伊集院によって少しずつ女人化され、話し方や思考や仕草までもが変わってしまった事に、まったく気が付く事無く・・・
彩に連れられて、伊集院の待つ食堂へ行き、簡単な装置の感想やテストの報告をする。
「あら~・・・そんなに良かったの~・・・ふふふ・・・そんなに気に入ったのなら、これから毎日でも試すといいわ・・・ふふふ・・・」
「えっ!!ほ、本当ですか~!!は、はい!!お言葉に甘えて、これから試験まで出来る限り毎日受けさせていただきます!その代わり、何だってやりますから!!」
思わず伊集院に、「何でもやる」と、とんでもない事を言ってしまった・・・
この後どうなる運命なのか知らないのに・・・
(ふふっ・・・そう・・・何でも・・・何でもね・・・覚えておくわ・・・ふふふ・・・どちらにせよ、やってもらうけどね・・・)
パンパン!!
伊集院が手を叩くと、後ろの方で待機していた数名のメイドが料理をもって来た。
「そろそろ、お腹もすいている頃でしょ?頂きましょうかしら?」
「あっ、は、はい・・・じゃあ・・・い、頂きます・・・」
椅子に座ると、メイン以外の料理が一品ずつテーブルに運ばれてきた。
(うわ~・・・こんな食事・・・生まれて始めてだ~・・・・・・・ん?・・・・そう言えば~・・・ここにいいるメイド・・・何かおかしい様な?・・・・ん~・・・まっ・・・気のせいか~・・・・)

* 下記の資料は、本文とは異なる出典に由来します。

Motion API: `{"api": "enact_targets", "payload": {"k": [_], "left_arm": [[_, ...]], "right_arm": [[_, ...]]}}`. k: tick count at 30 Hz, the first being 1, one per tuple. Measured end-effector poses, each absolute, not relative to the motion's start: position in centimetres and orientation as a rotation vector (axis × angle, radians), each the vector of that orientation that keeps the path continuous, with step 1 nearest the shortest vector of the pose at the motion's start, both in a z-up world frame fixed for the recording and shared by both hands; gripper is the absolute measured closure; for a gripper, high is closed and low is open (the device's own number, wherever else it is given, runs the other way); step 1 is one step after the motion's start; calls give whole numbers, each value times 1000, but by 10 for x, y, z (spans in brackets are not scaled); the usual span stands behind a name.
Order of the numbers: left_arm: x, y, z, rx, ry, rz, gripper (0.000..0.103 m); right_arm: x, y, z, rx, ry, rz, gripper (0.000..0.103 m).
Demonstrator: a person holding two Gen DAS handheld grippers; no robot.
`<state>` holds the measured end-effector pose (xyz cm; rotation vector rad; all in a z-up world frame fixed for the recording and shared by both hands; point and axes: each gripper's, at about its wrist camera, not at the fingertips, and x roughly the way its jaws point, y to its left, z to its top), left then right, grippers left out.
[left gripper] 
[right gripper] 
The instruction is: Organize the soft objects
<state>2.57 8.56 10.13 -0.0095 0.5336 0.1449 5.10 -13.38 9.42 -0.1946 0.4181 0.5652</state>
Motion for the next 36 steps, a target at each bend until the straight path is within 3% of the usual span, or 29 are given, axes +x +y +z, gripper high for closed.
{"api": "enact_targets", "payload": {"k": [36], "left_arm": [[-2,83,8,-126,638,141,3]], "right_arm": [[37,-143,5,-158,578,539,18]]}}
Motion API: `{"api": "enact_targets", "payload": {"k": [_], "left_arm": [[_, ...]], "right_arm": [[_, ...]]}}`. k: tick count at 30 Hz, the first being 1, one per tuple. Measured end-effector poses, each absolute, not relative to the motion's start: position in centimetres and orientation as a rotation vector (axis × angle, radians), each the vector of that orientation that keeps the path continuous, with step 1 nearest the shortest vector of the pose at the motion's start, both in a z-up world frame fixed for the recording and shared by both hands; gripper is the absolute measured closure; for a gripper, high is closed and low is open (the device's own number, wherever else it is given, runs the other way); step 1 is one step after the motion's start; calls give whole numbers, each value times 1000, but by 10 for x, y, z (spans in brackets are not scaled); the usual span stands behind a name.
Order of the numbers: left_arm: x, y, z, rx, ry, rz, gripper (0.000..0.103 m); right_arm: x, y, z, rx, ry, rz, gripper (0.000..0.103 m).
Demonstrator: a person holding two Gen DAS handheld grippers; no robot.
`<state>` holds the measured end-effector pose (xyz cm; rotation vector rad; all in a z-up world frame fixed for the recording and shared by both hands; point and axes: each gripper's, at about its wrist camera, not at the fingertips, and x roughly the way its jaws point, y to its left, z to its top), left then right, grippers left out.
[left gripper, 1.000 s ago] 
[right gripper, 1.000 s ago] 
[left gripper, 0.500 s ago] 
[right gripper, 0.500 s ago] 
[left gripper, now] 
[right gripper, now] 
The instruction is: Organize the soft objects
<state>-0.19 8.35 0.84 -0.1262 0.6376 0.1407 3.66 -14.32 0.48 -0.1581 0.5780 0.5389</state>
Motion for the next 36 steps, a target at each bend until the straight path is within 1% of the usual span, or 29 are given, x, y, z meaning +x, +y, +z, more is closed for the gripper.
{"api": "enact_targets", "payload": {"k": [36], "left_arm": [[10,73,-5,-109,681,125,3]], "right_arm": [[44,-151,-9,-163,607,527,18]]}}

カチャ・カチャ・カチャ・カチャ・カチャ・カチャ・カチャ・カチャ・カチャ
「で・・・どうでした?簡単な感想は先程お聞きいたしましたが、詳しく聞きたくて・・・」
食事している手を休めて雅憲の目を見て質問する伊集院。
「えっ?・・・あっ・・・あの装置ですか?・・・ホントあれは凄いです!!まさか模試であの点数が取れるとは・・・」
豪勢な食事に、模試の良い出来に満足げな表情で答えた。
「ふふふ・・・試験までの間、毎日かかれば確実に合格できますわ!!」
「そっ・・・そうですね!!・・・これからもお願いします!!」
「ふふふ・・・良いですわよ!!仕事の終わる時間さえ教えていただければ、お迎えに参りますわよ!!」
「えっ?そっ、そこまでしていただいても良いんですか~?」
「ええ~・・・ただし、この装置の事と、私達の事やこの施設の話は口外しないでくださいね!!」
「はっ・・・・はい!!勿論!!口外なんてしません!!」
「ふふふ、後、この装置はまだ実験段階なの・・・・だからもしかしたら、副作用が出るかもしれないから、毎日このお薬を飲んで欲しいの・・・」
伊集院の横にいたメイドが白い紙袋に入った薬をテーブルの真ん中に置いた。
「こ・・・この薬ですか?・・・・・」
薬まで飲まなければならないと聞き、少し不安になったが、
「ええ・・・・別にたいした薬ではないわよ・・・・一応、頭の記憶をいじっているから、脳波を安定させる為の安定剤よ・・・飲まなくても後遺症が出なければ良いけど、もし、後遺症が出て、試験までの間にあの装置を受けられなくなっては困るでしょ?ふふふ・・・・」
「あ・・・は~ぁ・・・・」
「ふふふ・・・・このお薬は、別に何もない時に飲んでも影響は無いわ!!だから安心して下さいね・・・」
「わかりました・・・これを毎日飲めばいいんですね!!」
伊集院に異常は無いと言う説明を完全に信用して、安心して薬を受け取ってしまった。